Con Big Bad Blues l’ineffabile reverendo Billy F.Gibbons riporta la sua chitarra al potente blues-rock che ne ha fatto una vera e propria icona con gli ZZ Top.
La citazione trasversale del titolo è per il lupo cattivo delle favole, il “big bad wolf” tanto temuto dai porcellini e dalle bimbe in procinto di attraversare il bosco oscuro.
Un vecchio marpione come Gibbons non poteva trovare di meglio per consacrare il suo ritorno al blues greve e fumante.
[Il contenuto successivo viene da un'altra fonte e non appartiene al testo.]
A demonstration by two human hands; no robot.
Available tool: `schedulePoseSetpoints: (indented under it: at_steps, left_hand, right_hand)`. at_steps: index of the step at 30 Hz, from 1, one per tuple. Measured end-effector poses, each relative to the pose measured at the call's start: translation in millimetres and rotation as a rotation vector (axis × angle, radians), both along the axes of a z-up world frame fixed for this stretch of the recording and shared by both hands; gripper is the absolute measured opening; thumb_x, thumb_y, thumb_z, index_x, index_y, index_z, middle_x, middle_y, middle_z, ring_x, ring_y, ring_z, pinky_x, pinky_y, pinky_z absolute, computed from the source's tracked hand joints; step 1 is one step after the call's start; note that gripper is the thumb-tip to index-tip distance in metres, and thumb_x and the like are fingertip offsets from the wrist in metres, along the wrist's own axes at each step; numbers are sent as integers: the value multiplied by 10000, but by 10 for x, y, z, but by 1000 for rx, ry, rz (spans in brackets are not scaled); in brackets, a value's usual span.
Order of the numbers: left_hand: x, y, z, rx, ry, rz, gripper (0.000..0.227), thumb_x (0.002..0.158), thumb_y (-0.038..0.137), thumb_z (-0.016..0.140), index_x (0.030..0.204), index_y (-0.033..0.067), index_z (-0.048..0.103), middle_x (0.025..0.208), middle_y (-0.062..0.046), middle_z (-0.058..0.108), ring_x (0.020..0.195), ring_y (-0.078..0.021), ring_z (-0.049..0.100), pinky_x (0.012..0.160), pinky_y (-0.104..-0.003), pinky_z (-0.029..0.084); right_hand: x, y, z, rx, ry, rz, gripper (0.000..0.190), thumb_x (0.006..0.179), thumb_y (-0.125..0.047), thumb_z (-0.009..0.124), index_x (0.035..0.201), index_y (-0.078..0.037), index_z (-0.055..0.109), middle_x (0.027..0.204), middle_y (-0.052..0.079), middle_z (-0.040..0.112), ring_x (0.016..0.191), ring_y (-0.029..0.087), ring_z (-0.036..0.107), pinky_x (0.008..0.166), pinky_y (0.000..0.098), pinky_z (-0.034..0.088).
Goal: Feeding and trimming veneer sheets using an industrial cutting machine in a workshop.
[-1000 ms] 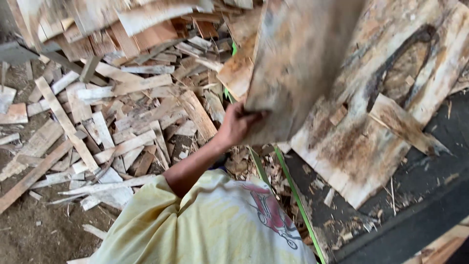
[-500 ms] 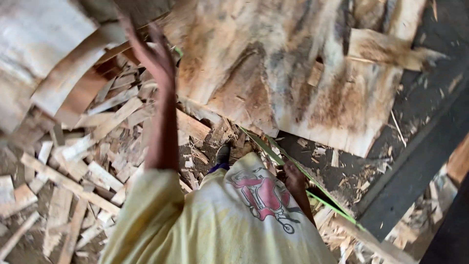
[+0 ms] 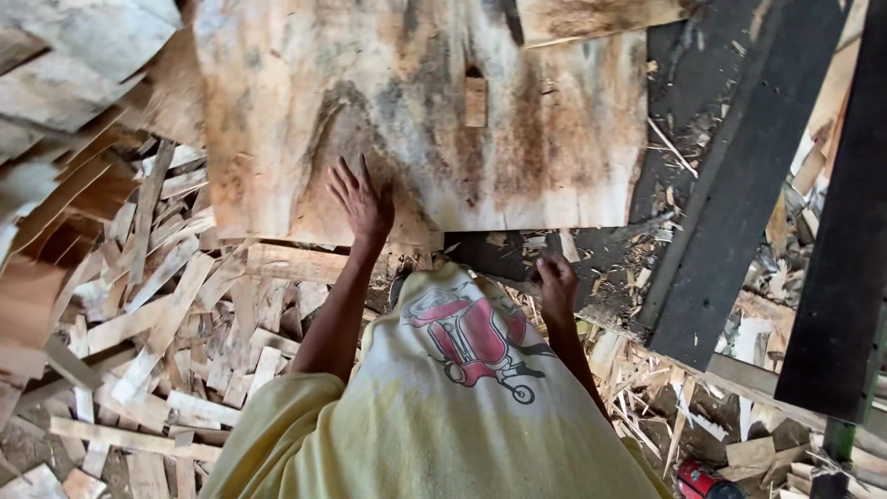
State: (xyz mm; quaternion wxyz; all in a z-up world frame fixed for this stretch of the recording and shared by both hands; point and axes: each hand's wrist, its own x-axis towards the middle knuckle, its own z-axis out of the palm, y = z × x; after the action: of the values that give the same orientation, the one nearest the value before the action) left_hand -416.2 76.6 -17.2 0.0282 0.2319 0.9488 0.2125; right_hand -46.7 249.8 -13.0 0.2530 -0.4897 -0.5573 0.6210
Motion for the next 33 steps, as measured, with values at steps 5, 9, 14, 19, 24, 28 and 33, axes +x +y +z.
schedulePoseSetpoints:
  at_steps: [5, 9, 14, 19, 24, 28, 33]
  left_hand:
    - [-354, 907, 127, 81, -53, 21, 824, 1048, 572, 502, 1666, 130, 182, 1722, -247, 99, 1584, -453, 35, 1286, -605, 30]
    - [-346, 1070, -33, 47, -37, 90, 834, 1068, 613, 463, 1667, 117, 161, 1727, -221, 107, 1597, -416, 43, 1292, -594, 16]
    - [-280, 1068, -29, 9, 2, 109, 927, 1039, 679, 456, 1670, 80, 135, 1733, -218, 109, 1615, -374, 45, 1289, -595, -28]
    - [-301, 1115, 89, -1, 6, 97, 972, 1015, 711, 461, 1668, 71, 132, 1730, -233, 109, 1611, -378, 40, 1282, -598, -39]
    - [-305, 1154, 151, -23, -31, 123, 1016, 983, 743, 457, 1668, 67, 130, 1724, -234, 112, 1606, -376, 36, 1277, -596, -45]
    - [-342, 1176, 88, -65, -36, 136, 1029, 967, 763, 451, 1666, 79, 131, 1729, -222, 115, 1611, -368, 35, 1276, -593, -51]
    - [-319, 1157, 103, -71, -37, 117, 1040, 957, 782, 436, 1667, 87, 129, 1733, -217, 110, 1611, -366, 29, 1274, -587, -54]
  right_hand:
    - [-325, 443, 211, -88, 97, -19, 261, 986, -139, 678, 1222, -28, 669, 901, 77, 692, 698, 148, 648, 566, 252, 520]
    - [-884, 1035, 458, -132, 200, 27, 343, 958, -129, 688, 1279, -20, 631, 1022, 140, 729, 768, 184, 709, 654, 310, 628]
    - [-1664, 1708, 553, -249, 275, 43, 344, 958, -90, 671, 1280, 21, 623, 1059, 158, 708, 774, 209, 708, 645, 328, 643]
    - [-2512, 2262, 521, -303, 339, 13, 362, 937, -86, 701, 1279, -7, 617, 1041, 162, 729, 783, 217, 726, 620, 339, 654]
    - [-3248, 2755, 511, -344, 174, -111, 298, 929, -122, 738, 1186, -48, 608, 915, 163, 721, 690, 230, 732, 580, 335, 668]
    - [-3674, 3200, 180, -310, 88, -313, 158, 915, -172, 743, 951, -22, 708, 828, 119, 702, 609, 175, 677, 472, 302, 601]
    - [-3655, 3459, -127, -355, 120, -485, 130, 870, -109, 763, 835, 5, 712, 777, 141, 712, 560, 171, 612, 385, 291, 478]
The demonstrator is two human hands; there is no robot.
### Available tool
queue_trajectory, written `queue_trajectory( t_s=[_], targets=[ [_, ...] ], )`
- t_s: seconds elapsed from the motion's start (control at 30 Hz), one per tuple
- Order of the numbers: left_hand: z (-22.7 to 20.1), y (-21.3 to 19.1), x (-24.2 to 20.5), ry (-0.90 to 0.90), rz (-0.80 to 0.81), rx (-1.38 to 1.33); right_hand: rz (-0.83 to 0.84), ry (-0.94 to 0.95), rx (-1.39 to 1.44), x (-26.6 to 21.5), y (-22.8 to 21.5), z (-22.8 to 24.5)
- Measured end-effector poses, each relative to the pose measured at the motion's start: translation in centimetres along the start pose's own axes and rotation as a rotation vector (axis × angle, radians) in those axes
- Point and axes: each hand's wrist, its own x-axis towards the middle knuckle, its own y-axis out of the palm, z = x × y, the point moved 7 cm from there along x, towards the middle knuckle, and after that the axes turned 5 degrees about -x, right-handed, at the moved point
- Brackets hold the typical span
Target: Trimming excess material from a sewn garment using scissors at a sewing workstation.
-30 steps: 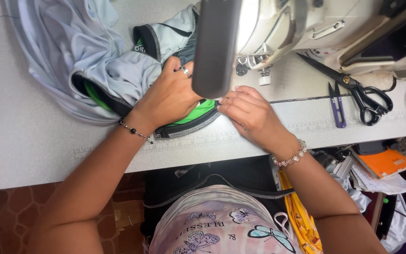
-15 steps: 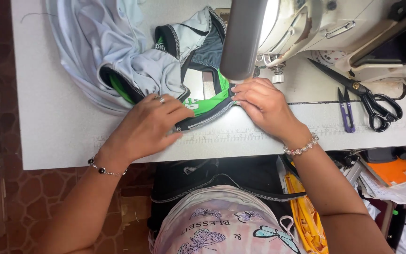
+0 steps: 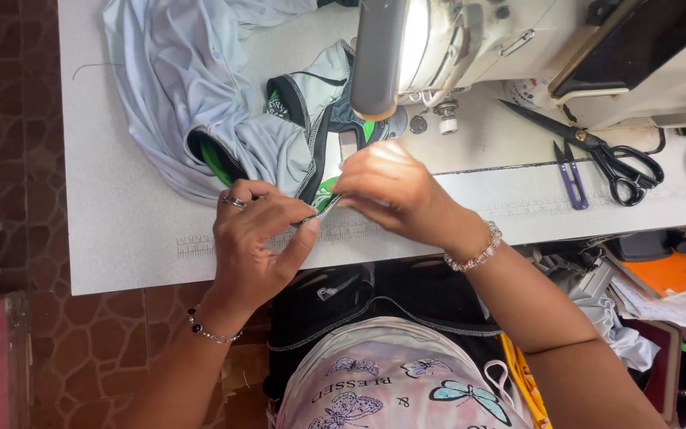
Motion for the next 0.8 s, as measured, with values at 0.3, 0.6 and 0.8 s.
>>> queue_trajectory(
  t_s=[0.3, 0.6, 0.8],
  targets=[
    [2.4, 4.2, 1.6, 0.285, 0.307, 0.304, 0.084, -0.055, -0.138, -3.5, -0.9, 1.5],
    [1.5, 10.5, 2.5, 0.181, 0.694, 0.244, 0.269, 0.147, -0.25, -12.3, 1.2, 0.1],
    [3.5, 11.7, 2.7, 0.267, 0.434, 0.533, 0.27, 0.17, -0.275, -13.3, 1.2, -0.1]
  ],
)
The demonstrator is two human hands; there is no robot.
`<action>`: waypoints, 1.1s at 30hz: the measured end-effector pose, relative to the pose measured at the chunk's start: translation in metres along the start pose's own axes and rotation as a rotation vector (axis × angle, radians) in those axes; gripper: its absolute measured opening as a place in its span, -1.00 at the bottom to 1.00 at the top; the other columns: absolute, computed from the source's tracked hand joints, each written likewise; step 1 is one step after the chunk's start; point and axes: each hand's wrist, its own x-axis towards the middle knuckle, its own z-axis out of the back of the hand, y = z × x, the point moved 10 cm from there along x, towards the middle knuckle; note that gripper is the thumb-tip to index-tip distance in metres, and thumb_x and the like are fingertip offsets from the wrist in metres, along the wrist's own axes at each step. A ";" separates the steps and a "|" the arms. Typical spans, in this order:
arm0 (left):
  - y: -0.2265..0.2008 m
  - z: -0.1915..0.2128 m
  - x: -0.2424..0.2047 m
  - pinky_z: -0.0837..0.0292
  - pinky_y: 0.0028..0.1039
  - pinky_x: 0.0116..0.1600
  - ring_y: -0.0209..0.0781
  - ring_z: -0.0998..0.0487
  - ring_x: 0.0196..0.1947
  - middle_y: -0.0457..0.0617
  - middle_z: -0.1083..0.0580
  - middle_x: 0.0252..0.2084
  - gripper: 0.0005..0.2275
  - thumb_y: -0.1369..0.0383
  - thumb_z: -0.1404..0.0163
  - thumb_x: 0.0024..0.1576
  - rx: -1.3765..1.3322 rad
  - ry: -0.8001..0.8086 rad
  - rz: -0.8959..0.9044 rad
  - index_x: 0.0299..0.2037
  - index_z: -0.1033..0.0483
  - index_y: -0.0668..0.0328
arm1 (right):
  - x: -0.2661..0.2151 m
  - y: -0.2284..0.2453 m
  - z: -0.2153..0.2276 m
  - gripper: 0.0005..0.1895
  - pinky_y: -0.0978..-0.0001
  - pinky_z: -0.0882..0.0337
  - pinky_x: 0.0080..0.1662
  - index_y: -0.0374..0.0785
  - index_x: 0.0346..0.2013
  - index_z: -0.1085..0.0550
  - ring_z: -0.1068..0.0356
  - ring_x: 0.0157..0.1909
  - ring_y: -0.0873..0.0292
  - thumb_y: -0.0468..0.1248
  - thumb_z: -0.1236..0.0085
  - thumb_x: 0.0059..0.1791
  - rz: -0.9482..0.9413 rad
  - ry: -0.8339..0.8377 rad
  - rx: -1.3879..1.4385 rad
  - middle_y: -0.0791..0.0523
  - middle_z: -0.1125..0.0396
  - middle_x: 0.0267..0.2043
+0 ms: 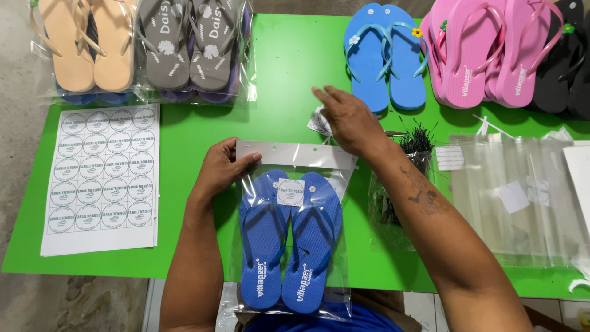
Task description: The person places a pair of blue flip-flops into a clear plastic bag with a cardboard header, then adds a round sticker to the package. The person then picks up a pair of pink flip-flops, aligns them, and inserts them into another plastic bag with a header.
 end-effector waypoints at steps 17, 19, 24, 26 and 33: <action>-0.011 0.026 0.006 -0.68 -0.28 0.00 -0.11 -0.67 -0.13 0.15 -0.58 -0.06 -0.81 0.45 -0.03 0.29 -0.803 -0.171 -0.241 0.04 -0.44 0.40 | -0.144 0.013 -0.048 -0.15 0.23 -0.52 0.13 -0.37 0.42 -0.09 -0.48 0.12 0.02 0.08 -0.07 0.01 -0.675 0.083 1.244 -0.14 -0.44 0.12; -0.010 0.035 0.005 -0.68 -0.30 0.05 -0.10 -0.66 -0.09 0.18 -0.59 -0.04 -0.81 0.46 -0.04 0.32 -0.841 -0.224 -0.291 0.04 -0.45 0.46 | -0.157 0.027 -0.061 -0.18 0.22 -0.54 0.03 -0.38 0.42 -0.12 -0.49 0.04 0.04 -0.01 -0.12 0.00 -0.699 0.196 1.335 -0.13 -0.45 0.06; 0.009 0.041 -0.002 -0.66 -0.28 -0.08 -0.05 -0.65 -0.18 0.23 -0.58 -0.12 -0.82 0.44 -0.05 0.27 -0.906 -0.321 -0.156 -0.03 -0.45 0.44 | -0.184 0.062 -0.066 -0.20 0.26 -0.52 -0.04 -0.39 0.39 -0.17 -0.48 -0.03 0.13 -0.28 -0.28 -0.09 -0.651 0.376 1.348 -0.05 -0.45 0.03; 0.016 0.039 -0.004 -0.64 -0.34 -0.07 -0.10 -0.63 -0.17 0.19 -0.57 -0.12 -0.82 0.43 -0.06 0.27 -0.925 -0.333 -0.097 -0.03 -0.45 0.41 | -0.195 0.070 -0.062 -0.13 0.27 -0.55 0.00 -0.32 0.40 -0.11 -0.49 -0.02 0.15 -0.38 -0.31 -0.13 -0.623 0.409 1.369 -0.01 -0.40 0.02; 0.040 -0.003 -0.054 -0.47 -0.58 -0.20 -0.32 -0.44 -0.34 -0.06 -0.40 -0.25 -0.73 0.24 -0.08 0.42 -1.008 -0.184 0.016 -0.07 -0.30 0.28 | -0.217 0.067 -0.050 -0.16 0.20 -0.56 -0.05 -0.36 0.40 -0.15 -0.49 -0.04 0.09 -0.42 -0.30 -0.13 -0.659 0.293 1.510 -0.07 -0.40 0.08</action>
Dopo la divagazione cubana di Perfectamundo, divertente ma legata a fattori contingenti e ben delimitati, la bussola non poteva che portare in questa direzione, quella del contesto cui Billy appartiene da quasi mezzo secolo e in cui è considerato uno dei santi protettori.
Il bello di essere un’icona è proprio che, in generale, ti si chiede quasi solo di essere coerente con il tuo passato e non di proporre necessariamente qualcosa di nuovo.
Se poi riesci a produrre anche della buona musica, ben venga, ma la forza dell’immagine a volte è sufficiente a imporre prodotti altrimenti discutibili o quantomeno trascurabili.
Tutto questo poco va a toccare un artista che nel corso dei decenni ha dimostrato di essere in grado di proporsi in maniera a volte imprevedibile o poco ortodossa pur di soddisfare un bisogno evidente di divertire, di creare momenti efficaci di spettacolo in cui l’autoironia gioca un ruolo importante.
Prima di dedicare la prossima stagione ai 50 anni di percorso con ZZ Top, dunque, Gibbons ci regala questo album, prodotto di nuovo assieme a Joe Hardy (che suona anche il basso) e al batterista Greg Morrow, già presenti nel precedente album solista. Assieme a loro l’armonicista James Harman e il piano di Mike Flanagan.
Tutto il resto è creato dalle chitarre e dalla voce rauca di Billy F. nell’arco di 11 pezzi che comprendono anche alcune cover dedicate ai maestri Muddy Waters e Bo Diddley.
La regola è fare sempre spettacolo, con ogni nota, ogni parola. Si esagera per default.
La voce è graffiante come vuole la regola e ruggisce impeccabile. Tutto fuma, dall’ampli al sigaro di Billy in copertina, ma non mancano momenti degni di conquistare spazio radiofonico. L’armonica è l’unica scelta per dialogare (la suona anche lui in qualche punto) su ritmica sempre bella dura.
L’album oscilla fin dall’inizio tra canzoni di forte impatto e momenti dal carattere meno intimidatorio, alternando riffoni granitici a ritmiche intriganti come quella di “Mo’ Slower Blues”, uno dei pezzi originali degni di nota assieme all’iniziale “Missin’ Yo’ Kissin'” e alla divertente “Hollywood 151”.
Sul punto di dichiarare i suoi settant’anni incombenti, Gibbons si cala nei panni di “vecchia gloria” ma si può permettere fraseggi che nelle mani di altri suonerebbero solo banali, santificandoli con la giusta dose di salsa messicana e paraculaggine a iosa.
Il suono prima di tutto: meglio due sole note giuste che venti inutili.
Fra i momenti migliori di Big Bad Blues quelli dedicati a un paio di suoi maestri indiscussi, fra stile e arte scenica. In particolare, “Rollin’ and Tumblin'” – grande classico di Muddy Waters – è qui in una versione tosta e dura, molto veloce e con un bell’assolo.
Più heavy dell’originale anche “Bring It To Jerome” di Bo Diddley, incisa nel 1955.
Il rock’n’roll è senza dubbio fatto anche di solide dosi di esibizionismo e teatralità, molto più godibili quando vengono proposte con lo humour che traspare da ogni nota di uno come Gibbons. Non sorprende dunque, in chiusura, la scelta di spiazzare in leggerezza con “Crackin’ Up”, altro hit di Diddley dagli anni cinquanta che chiude l’album con un tocco di ironia che piacerebbe a Tarantino.
Se piace il blues elettrico più classico e si cerca un po’ di sano divertimento, l’album di Billy Gibbons è perfetto. Gran suono, tutti gli ingredienti necessari e perfetta coerenza con il personaggio. Equilibrato, ben compilato e fedele alle premesse, Big Bad Blues è la giusta dose che i fan del reverendo aspettavano da tempo.